Besides providing crucial insights, the ordinary PS model has also
catalyzed advances in the analysis of more complex scenarios.
For example, the actual bandwidth shares may significantly vary
among competing flows, either due to the impact of heterogeneous
feedback delays or loss rates, or due to explicit differentiation
based on Quality-of-Service considerations or tariff structures.
Extensions of the egalitarian PS model, such as the Discriminatory
Processor-Sharing discipline, have been proposed for modeling
the flow-level performance in such asymmetric scenarios.
In addition, TCP flows typically traverse several links, causing
intricate forms of interaction.
The latter network scenarios give rise to bandwidth-sharing models
which differ from traditional queueing networks because of the
simultaneous possession of multiple shared resources.

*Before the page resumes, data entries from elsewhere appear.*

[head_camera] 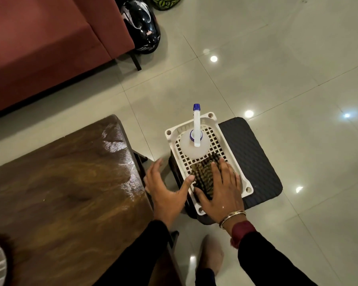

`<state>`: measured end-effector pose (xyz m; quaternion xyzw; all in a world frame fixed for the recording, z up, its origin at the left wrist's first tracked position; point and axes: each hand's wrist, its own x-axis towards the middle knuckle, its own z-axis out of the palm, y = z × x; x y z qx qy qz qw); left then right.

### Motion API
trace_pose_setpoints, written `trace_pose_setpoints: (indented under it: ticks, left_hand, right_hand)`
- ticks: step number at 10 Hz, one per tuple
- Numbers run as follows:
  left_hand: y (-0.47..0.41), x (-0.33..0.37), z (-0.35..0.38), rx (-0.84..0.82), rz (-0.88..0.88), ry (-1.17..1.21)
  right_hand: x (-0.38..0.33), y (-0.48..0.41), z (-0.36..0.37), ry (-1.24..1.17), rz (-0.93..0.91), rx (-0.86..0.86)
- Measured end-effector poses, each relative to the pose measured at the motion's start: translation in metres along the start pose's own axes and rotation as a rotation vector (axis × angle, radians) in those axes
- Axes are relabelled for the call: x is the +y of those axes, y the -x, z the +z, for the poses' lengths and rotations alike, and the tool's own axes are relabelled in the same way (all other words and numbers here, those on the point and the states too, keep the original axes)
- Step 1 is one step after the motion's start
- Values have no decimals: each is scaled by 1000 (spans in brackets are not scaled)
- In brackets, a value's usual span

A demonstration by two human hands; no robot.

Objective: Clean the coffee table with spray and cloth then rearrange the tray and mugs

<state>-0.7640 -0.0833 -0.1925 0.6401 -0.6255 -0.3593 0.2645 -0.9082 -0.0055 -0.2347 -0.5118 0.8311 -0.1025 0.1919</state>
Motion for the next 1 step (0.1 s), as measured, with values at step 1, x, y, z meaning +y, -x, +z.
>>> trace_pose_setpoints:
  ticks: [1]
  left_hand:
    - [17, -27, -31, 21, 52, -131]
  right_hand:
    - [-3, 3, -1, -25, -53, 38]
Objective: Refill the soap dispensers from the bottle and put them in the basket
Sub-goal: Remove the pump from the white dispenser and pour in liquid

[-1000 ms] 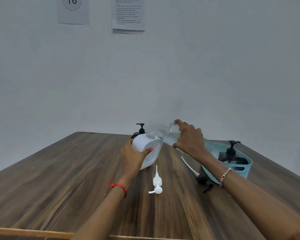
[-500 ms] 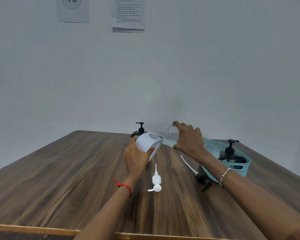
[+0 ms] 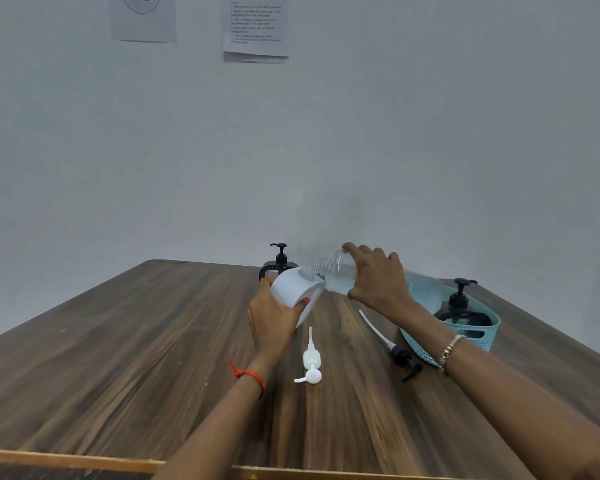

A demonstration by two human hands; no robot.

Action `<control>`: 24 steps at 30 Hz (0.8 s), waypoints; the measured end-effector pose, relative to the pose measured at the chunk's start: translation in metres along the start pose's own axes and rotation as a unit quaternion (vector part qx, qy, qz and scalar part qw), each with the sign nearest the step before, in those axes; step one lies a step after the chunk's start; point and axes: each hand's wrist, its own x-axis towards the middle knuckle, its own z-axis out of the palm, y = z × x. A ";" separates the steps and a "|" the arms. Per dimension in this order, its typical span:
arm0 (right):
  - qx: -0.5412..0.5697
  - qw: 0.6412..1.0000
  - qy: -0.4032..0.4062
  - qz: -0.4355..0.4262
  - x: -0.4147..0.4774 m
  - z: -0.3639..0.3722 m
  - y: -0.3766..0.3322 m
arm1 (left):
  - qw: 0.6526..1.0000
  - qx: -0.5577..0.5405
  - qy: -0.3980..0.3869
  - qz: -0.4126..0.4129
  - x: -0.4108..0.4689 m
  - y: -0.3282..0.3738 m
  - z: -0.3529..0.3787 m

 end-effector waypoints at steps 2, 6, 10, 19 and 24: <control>-0.002 1.000 -0.002 0.000 0.000 0.001 0.000 | 1.000 -0.002 -0.003 -0.004 -0.001 -0.001 0.000; -0.004 1.000 0.001 -0.006 0.000 0.002 -0.001 | 1.000 -0.004 -0.006 -0.005 -0.001 -0.003 -0.001; -0.014 1.000 0.000 -0.010 0.000 0.001 -0.001 | 1.000 -0.008 -0.002 -0.010 -0.003 -0.004 -0.001; -0.019 1.000 0.001 -0.017 0.000 -0.001 -0.003 | 1.000 -0.012 0.006 -0.022 -0.004 -0.003 -0.001; -0.024 1.000 -0.001 -0.018 -0.001 -0.002 -0.004 | 1.000 -0.011 0.008 -0.026 -0.005 -0.004 -0.001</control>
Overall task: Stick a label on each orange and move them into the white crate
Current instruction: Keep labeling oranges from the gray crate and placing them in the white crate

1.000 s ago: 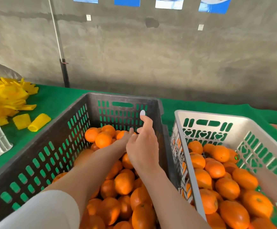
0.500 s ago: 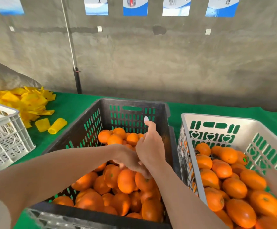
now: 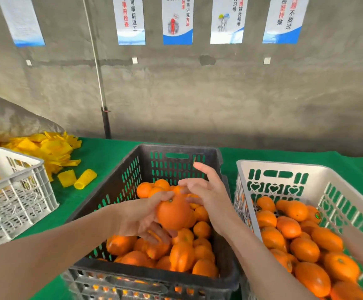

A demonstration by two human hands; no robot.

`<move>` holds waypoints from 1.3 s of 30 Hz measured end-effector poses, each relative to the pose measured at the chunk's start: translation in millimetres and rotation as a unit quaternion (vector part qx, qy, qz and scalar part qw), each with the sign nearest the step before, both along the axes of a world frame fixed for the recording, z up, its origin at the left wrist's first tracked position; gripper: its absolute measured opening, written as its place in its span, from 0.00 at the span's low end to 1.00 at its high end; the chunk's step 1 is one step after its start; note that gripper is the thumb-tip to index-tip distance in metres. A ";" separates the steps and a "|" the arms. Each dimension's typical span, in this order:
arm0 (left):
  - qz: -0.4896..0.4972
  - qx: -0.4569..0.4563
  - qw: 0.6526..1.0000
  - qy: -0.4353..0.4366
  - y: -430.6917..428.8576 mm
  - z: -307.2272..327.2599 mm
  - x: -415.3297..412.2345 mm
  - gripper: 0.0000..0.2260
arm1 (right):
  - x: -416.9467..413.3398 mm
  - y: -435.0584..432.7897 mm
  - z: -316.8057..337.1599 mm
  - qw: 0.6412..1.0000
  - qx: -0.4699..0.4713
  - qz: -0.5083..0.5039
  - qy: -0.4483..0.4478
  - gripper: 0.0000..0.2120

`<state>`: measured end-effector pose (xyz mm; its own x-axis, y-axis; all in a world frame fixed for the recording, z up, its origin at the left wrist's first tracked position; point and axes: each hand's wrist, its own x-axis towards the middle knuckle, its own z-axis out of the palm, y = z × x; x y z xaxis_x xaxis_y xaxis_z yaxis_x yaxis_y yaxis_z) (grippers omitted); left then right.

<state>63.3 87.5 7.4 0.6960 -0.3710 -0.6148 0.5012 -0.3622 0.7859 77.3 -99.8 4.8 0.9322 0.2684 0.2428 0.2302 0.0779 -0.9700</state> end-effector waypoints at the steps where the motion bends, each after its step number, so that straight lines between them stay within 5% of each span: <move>1: 0.005 -0.016 1.000 -0.004 0.0 1.2 -1.8 0.40 | -11.6 -6.7 0.9 0.999 -0.034 0.034 -0.024 0.26; 6: 0.053 -0.117 0.992 -0.008 -29.2 9.3 -26.0 0.39 | -59.9 -34.1 3.3 0.991 -0.095 -0.010 -0.091 0.41; 9: 0.094 -0.255 0.961 -0.045 -59.4 20.0 -43.6 0.32 | -79.4 -53.5 7.6 0.992 -0.074 -0.045 -0.092 0.39; 12: 0.123 -0.342 0.928 -0.076 -84.9 29.5 -63.7 0.38 | -97.7 -77.9 13.3 0.996 -0.036 -0.050 -0.068 0.35; 17: 0.200 -0.359 0.910 -0.053 -126.2 29.6 -94.6 0.28 | -122.9 -121.6 29.3 0.998 0.011 -0.061 -0.013 0.08; 21: 0.174 -0.342 0.921 -0.070 -155.1 28.3 -107.3 0.24 | -140.4 -138.7 32.5 0.998 -0.055 -0.014 0.033 0.09; 26: 0.135 -0.345 0.925 -0.085 -179.7 16.9 -116.7 0.15 | -147.8 -163.6 34.7 0.992 -0.128 -0.009 -0.017 0.09; 33: 0.173 -0.335 0.922 -0.087 -202.7 10.1 -128.6 0.23 | -148.1 -187.8 38.9 0.943 -0.313 -0.012 -0.109 0.08; 39: 0.182 -0.340 0.919 -0.083 -218.0 6.3 -136.2 0.27 | -154.2 -198.7 36.6 0.907 -0.377 -0.047 -0.179 0.08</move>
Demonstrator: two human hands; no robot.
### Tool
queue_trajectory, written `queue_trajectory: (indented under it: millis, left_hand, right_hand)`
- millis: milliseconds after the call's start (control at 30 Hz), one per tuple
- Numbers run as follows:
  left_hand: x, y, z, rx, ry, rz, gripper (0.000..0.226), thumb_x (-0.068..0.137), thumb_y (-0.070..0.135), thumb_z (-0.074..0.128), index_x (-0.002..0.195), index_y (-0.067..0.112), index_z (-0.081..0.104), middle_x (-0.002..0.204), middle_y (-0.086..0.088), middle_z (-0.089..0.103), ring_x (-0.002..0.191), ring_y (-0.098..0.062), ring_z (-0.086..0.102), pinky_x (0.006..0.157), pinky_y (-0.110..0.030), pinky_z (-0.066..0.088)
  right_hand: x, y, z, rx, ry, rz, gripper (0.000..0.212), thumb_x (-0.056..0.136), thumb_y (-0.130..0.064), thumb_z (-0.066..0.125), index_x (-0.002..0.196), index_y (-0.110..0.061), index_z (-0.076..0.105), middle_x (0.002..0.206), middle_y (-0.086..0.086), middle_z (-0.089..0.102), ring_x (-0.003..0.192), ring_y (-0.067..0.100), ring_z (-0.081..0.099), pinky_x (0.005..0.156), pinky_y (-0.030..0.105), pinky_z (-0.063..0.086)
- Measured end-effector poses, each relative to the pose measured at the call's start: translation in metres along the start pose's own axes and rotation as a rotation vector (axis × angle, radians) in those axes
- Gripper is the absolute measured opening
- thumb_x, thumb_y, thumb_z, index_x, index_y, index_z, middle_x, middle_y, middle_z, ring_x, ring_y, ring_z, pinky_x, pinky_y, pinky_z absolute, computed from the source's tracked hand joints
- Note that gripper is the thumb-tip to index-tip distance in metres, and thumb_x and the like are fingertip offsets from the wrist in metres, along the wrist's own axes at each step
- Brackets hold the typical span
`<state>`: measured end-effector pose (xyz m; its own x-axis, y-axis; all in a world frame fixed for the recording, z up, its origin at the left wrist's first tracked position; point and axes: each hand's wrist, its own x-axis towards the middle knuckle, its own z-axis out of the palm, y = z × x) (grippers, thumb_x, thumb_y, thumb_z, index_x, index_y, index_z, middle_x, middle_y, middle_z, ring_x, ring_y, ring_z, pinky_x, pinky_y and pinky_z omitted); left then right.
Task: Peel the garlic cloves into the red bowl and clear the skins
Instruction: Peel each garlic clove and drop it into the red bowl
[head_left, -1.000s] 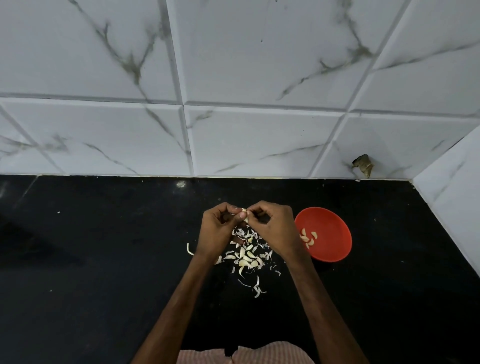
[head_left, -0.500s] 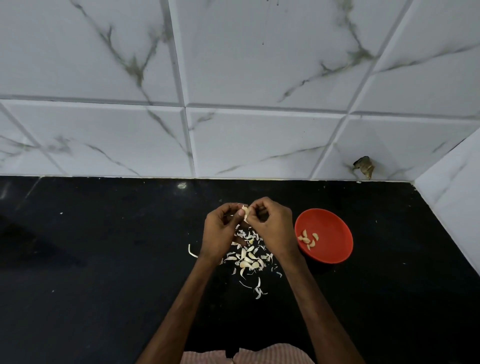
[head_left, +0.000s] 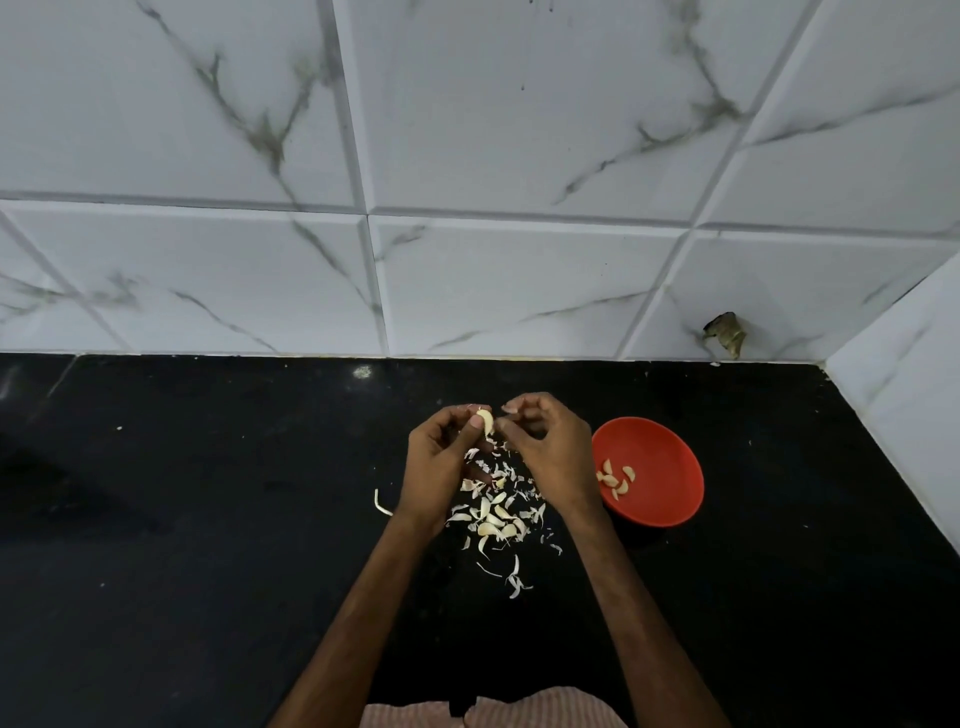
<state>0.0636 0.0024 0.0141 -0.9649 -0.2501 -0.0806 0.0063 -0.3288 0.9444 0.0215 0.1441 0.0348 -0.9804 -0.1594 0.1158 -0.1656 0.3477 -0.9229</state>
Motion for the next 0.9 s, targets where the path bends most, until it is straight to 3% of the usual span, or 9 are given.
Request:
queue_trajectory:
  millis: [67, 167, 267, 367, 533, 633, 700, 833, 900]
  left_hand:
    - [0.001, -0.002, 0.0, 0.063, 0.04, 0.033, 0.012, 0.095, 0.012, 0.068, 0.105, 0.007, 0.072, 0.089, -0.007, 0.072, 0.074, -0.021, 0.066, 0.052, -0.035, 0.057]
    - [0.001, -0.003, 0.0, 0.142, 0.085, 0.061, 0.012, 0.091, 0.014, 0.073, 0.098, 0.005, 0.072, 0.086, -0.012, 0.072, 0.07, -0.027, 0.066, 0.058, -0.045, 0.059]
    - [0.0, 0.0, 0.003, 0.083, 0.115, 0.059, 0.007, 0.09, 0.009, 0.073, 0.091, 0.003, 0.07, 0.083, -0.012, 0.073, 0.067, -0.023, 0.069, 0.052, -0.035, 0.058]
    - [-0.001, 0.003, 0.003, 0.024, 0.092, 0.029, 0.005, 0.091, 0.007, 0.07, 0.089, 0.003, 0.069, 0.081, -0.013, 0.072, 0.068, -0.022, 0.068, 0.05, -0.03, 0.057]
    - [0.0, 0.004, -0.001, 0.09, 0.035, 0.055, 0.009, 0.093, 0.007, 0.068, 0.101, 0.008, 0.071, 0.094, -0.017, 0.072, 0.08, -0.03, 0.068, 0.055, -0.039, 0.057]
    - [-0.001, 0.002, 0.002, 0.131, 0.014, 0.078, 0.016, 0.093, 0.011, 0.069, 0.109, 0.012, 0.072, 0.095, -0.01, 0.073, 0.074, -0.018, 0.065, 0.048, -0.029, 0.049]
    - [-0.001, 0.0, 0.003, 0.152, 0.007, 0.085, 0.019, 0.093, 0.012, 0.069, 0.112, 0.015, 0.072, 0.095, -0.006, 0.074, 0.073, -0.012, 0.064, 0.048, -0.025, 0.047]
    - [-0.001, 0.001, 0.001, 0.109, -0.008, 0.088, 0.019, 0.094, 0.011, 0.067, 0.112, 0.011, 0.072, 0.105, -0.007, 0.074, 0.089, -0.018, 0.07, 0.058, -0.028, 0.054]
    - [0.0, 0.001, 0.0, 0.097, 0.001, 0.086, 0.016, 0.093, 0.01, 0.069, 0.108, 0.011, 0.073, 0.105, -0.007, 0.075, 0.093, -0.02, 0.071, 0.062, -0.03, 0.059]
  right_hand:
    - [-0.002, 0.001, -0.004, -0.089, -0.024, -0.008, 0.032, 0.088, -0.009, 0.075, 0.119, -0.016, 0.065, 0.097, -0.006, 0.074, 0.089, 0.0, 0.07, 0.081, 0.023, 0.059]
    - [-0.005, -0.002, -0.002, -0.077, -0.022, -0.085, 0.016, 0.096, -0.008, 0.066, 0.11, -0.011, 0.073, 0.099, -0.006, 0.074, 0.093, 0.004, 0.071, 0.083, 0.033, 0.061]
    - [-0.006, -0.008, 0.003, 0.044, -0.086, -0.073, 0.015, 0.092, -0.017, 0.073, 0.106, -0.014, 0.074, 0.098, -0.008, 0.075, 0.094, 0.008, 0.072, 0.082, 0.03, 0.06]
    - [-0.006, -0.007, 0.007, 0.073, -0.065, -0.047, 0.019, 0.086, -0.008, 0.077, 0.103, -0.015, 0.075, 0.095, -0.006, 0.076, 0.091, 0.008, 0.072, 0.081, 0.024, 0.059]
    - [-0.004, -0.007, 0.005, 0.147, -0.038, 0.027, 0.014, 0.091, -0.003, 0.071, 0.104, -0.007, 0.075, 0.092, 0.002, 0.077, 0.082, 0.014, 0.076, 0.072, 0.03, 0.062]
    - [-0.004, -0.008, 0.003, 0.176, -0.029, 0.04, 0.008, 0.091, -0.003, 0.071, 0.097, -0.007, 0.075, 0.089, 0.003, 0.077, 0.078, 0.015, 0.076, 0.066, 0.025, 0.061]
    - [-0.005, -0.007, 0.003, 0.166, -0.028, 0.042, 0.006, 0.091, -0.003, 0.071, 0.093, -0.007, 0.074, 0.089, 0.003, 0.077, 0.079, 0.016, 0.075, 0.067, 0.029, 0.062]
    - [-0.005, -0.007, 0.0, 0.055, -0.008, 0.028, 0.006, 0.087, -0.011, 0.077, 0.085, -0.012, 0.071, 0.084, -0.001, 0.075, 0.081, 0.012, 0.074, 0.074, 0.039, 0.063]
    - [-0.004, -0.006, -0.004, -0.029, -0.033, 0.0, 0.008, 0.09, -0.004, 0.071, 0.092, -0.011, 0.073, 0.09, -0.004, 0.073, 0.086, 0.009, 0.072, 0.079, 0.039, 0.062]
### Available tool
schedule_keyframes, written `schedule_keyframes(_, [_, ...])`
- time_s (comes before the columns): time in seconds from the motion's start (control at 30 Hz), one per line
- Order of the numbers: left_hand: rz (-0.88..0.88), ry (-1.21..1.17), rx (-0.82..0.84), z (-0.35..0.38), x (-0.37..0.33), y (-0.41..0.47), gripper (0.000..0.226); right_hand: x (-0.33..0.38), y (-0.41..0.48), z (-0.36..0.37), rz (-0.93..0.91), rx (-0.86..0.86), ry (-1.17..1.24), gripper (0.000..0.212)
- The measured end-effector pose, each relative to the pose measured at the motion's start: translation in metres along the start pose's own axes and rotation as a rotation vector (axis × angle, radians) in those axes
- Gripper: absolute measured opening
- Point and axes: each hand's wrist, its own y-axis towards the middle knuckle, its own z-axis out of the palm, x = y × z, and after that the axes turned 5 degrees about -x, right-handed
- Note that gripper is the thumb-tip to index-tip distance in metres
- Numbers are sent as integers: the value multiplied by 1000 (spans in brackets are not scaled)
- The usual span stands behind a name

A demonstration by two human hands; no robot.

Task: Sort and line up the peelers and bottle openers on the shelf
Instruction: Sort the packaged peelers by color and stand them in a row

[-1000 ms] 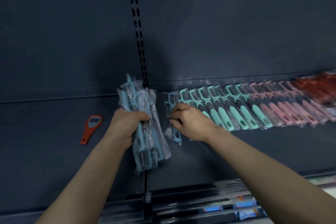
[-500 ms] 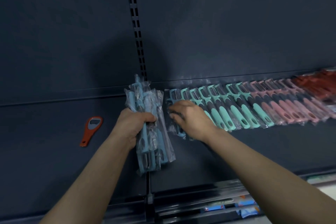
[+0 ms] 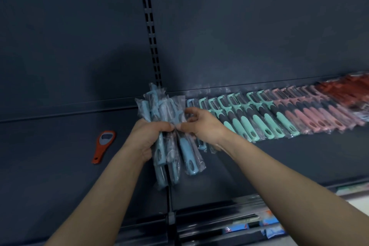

The integration of elastic and streaming traffic and the
idiosyncrasies of wireless data communications have recently
prompted yet further extensions of the standard PS model. Scope Proper dimensioning and
Quality-of-Service provisioning in integrated
networks requires a thorough understanding of basic models for fair
resource sharing as well as extensions to asymmetric disciplines,
network scenarios, and integration of heterogeneous traffic categories.
A broad range of valuable results have been obtained, such as
insensitivity properties, stability conditions and various forms of
asymptotics.
Yet, the performance evaluation of fair and efficient resource
sharing strategies continues to pose a wide spectrum of challenging
research issues.
Submissions Queueing
Systems solicits
original research contributions
for possible publication in a special issue on Queueing
Models for Fair Resource Sharing.
Manuscripts may be submitted as Postscript files via email to the guest
editors Sem Borst and Sindo Núñez-Queija
({sem,sindo}@cwi.nl).
The usual manuscript preparation and copyright transfer guidelines
for Queueing Systems apply (these may be found in the
back
of the journal or via http://www.kluweronline.com). As is customary for
such special issues, authors of submitted papers
will play a key role in the review process.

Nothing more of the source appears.